I recently saw a comment chain about nuclear bombs, and that led me to thinking about this. Say there is a nuclear explosion in the downtown of my US city. I survive relatively fine, but obviously the main part of the city has been destroyed, while major zones extending from the center were also badly damaged. What would be a good response to (a) survive and (b) help out the recovery effort?
No time like the present to get involved with something like a Community Emergency Response Team or its local equivalent. FEMA has manuals and other training materials available online which address the matter of chemical, biological, radiological, nuclear and explosive (CBRNE; sometimes just CBRN or NBC depending on agency or publication date) incidents. Won’t make you an expert on yield estimation or fallout mapping but there is information which may be useful for improving individual and community resilience.

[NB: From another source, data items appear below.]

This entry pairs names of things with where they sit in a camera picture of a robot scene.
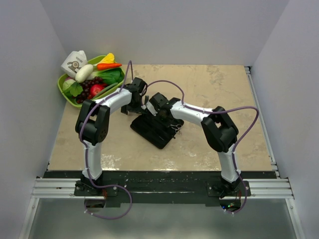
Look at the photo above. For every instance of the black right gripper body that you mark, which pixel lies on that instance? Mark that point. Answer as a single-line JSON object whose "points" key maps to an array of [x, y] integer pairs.
{"points": [[161, 120]]}

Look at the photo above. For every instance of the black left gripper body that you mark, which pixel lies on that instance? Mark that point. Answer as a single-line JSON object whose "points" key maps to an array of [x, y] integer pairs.
{"points": [[135, 106]]}

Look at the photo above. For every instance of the silver straight hair scissors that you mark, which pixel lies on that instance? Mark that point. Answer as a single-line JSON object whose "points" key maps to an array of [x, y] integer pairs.
{"points": [[176, 128]]}

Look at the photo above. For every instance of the black zip tool case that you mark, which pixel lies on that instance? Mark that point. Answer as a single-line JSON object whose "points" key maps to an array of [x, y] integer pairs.
{"points": [[158, 135]]}

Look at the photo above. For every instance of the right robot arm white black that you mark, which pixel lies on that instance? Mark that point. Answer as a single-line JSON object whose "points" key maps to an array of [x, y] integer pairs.
{"points": [[219, 130]]}

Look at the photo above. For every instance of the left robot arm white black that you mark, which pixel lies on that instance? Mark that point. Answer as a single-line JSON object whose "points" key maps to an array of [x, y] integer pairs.
{"points": [[92, 127]]}

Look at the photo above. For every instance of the red toy fruit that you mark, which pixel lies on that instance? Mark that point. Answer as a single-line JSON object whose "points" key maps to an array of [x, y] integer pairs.
{"points": [[95, 89]]}

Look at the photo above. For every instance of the orange toy carrot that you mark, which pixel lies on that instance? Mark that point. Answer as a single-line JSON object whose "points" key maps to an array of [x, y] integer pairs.
{"points": [[106, 66]]}

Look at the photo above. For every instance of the purple toy grapes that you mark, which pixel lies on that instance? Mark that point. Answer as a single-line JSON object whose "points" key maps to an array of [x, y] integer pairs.
{"points": [[86, 85]]}

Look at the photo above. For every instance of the yellow toy pepper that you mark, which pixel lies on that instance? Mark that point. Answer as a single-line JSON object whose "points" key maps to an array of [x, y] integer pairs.
{"points": [[108, 59]]}

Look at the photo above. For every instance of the white toy radish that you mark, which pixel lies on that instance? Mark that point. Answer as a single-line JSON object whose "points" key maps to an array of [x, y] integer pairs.
{"points": [[84, 73]]}

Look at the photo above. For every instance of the green toy leafy vegetable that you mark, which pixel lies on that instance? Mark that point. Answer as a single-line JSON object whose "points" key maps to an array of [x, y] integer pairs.
{"points": [[71, 88]]}

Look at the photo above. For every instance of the white paper bag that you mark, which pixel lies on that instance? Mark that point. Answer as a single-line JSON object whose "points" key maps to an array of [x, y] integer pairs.
{"points": [[74, 62]]}

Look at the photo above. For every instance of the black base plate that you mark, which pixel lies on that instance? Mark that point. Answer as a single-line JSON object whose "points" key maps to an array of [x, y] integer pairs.
{"points": [[175, 187]]}

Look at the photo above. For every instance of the aluminium frame rail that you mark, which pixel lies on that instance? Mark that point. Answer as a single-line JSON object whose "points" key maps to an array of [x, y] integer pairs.
{"points": [[45, 188]]}

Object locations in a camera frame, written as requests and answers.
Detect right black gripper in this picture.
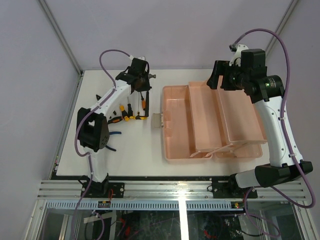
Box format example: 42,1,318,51
206,60,250,91

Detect claw hammer black handle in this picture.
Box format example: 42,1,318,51
144,73,157,118

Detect pink plastic tool box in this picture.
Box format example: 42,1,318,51
152,81,267,162

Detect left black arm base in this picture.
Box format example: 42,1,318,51
84,175,125,200

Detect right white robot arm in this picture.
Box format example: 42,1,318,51
206,44,313,198

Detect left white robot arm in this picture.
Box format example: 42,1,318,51
74,56,153,198

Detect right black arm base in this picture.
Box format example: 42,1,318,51
207,174,250,199

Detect long black orange screwdriver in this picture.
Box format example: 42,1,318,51
107,116,123,124

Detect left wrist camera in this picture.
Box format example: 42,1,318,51
129,55,146,61

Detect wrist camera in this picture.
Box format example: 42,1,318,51
129,55,146,61
229,44,249,67

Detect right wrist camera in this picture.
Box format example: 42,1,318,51
229,44,249,67

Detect orange handled black screwdriver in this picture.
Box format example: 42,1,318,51
140,92,146,110

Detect blue handled cutting pliers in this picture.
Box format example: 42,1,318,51
105,131,122,152

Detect left aluminium frame post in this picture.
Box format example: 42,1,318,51
36,0,83,76

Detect aluminium frame post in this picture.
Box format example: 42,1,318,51
265,0,301,56
36,0,83,76

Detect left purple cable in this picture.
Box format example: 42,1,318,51
70,49,137,240

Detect purple cable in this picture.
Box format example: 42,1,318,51
70,49,137,240
228,28,317,237

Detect right aluminium frame post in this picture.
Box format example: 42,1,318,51
265,0,301,56

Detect aluminium mounting rail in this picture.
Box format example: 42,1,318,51
37,180,309,201

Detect slotted cable duct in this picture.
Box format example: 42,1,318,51
46,199,243,211

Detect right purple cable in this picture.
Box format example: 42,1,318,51
228,28,317,237

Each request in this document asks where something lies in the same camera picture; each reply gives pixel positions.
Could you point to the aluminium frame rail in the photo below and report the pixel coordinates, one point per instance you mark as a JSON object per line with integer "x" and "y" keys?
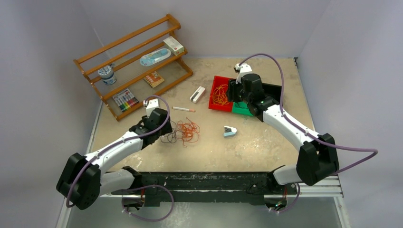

Personally, I think the likelihood of getting nuked is low and it’s much more likely that a CERT volunteer will be called upon to assist in natural disasters or major accidents to relieve the burden on professional crews. Where I live, teams have been employed to assist in redirecting traffic around areas with downed power lines or, in one case somewhat recently, a significant natural gas leak. Firefighters and other specialists establish a safe perimeter before handing off the site to volunteers so they can respond to other incidents throughout the city while repair crews work down their list of priorities.
Long comment short: building useful skills and relationships before shit meets fan means less scrambling to figure it out on that day and there are real, practical applications for that knowledge beyond LARPing with Jim-Bob’s moron militia.